The Curran family is well known for its association with a number of not-for-profit organisations, particularly St Vincent’s Hospital and the Australian Indigenous Education Foundation.
Curran, who recently made a $50,000 donation on behalf of his family to JewishCare, first became acquainted with the organisation in 2012 when his son purchased the former home of JewishCare in Woollahra and restored the heritage property to its former beauty as a family home.
Speaking to The AJN, Curran said he was greatly impressed by the “wonderful new premises” at Saber Street, Woollahra, and said he decided to support the organisation because of the “very good work that it does”.
“We are very fortunate that well- managed and caring organisations like JewishCare exist to help people who are going through a difficult time,” he said.
“Having seen the somewhat cramped conditions of what had been happening at Woollahra I can just imagine how pleased the staff were and, more importantly, the clients of JewishCare to get a modern premises.”
Curran added: “I know our donation will be put to good use by the board and the wonderful staff of JewishCare in helping to improve people’s lives.”
The donation was accepted by JewishCare president Allan Vidor, who said the organisation is “absolutely thrilled and appreciative” for this “most generous donation”.
“I have come to know Charles and his family over a number of years and have been greatly impressed by the leadership they take in philanthropic activities,” Vidor said.

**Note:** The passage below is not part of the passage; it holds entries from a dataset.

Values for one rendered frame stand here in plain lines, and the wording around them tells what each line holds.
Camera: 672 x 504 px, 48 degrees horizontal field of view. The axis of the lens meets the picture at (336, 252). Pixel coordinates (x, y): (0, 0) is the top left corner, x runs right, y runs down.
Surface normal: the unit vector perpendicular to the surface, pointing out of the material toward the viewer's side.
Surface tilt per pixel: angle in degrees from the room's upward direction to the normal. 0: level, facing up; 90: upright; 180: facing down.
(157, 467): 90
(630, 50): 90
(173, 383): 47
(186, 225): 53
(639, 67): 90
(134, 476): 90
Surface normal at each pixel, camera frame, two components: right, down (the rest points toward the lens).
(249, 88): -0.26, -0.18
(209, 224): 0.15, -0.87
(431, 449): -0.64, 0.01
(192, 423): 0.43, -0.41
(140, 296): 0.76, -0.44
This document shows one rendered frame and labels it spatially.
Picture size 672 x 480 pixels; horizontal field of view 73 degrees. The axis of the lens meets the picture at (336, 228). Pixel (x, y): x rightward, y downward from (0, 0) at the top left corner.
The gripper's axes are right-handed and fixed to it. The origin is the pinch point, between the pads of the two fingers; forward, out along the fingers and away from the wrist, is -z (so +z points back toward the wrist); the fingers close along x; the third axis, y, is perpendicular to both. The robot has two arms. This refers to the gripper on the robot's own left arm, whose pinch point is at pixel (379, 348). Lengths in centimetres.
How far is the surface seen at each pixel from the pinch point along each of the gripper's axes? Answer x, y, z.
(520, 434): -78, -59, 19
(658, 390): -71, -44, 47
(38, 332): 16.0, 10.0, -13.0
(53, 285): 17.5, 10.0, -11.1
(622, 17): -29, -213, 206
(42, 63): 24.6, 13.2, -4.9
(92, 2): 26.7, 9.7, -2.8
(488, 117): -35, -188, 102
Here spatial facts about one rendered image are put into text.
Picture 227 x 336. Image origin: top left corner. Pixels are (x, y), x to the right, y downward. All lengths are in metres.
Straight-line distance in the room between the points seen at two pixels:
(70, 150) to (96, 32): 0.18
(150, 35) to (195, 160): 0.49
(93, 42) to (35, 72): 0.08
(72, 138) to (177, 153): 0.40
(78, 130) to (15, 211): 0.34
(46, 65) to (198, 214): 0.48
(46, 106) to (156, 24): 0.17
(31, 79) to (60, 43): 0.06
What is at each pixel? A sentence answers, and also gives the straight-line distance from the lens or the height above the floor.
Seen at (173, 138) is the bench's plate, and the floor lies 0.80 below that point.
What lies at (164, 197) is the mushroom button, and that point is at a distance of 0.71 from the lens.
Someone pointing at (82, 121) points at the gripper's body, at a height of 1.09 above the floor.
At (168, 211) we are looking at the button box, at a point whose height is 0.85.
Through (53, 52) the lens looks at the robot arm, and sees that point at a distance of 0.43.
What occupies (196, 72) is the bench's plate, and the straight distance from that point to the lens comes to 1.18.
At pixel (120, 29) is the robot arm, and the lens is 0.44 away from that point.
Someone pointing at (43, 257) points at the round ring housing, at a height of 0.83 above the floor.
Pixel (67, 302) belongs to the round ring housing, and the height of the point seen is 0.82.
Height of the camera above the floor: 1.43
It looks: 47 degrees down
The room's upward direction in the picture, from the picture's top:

“Charles took a genuine interest in what JewishCare has been doing … and JewishCare is grateful for [the Curran family’s] acknowledgement and support.”
Curran, who has also supported the SJM, said: “I was enormously impressed by the work conducted there, and our family has been able to provide some modest support for the work there.”
Stating that two significant stories for him told by the SJM are the story of the very early days of Sydney and the contribution made by Jewish people, and the “appalling story” of the Holocaust, he added: “It’s so important that that story be known to our modern generation of young Australians so that we can never allow anything like that to happen again.”